What needs to be done — Copy each line of the entries that includes the word "gripper".
※
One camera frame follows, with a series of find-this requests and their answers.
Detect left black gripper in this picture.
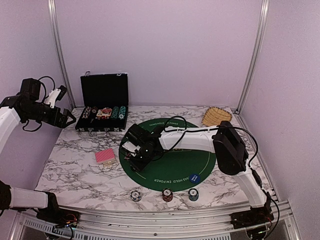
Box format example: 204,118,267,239
23,102,76,128

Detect blue small blind button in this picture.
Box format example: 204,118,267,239
188,173,201,184

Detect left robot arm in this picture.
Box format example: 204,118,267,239
0,76,77,224

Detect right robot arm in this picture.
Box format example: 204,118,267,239
119,121,272,224

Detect beige blue chips in case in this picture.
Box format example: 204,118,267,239
81,106,92,119

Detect brown chips in case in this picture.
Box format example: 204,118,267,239
91,106,98,115

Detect round green poker mat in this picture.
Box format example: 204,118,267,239
118,118,217,193

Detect card deck in case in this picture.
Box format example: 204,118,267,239
95,107,112,120

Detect black poker chip case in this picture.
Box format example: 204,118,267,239
75,73,129,133

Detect red playing card deck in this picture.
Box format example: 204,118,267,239
94,148,117,167

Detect green chips row in case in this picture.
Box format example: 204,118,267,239
110,106,120,120

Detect teal chips row in case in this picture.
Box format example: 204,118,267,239
118,106,127,120

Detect red black chip stack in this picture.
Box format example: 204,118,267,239
162,188,173,202

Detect teal chip stack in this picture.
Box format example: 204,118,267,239
188,188,199,202

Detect woven bamboo tray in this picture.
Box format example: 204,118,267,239
201,106,233,127

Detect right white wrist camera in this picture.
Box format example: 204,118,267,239
122,141,141,153

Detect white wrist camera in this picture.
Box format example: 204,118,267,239
122,141,141,153
44,85,67,109

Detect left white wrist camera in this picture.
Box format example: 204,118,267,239
44,85,67,109

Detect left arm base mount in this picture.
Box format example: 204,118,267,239
36,209,80,228

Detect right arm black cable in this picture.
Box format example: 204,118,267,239
118,115,282,233

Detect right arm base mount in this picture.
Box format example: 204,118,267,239
230,210,275,229

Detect right aluminium frame post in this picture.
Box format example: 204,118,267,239
235,0,270,115

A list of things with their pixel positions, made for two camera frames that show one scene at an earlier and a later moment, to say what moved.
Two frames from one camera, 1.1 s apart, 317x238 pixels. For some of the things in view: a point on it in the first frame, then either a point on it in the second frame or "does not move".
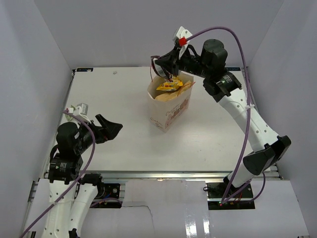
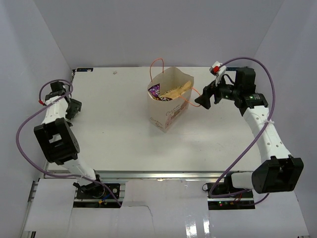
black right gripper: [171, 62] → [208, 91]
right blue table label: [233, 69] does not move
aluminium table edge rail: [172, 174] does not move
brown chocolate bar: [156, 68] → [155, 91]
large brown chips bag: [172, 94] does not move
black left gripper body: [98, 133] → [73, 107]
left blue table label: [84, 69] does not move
※
Written response —
Detect left black gripper in this picture.
black right gripper: [171, 62] → [208, 91]
black left gripper body: [98, 133] → [73, 107]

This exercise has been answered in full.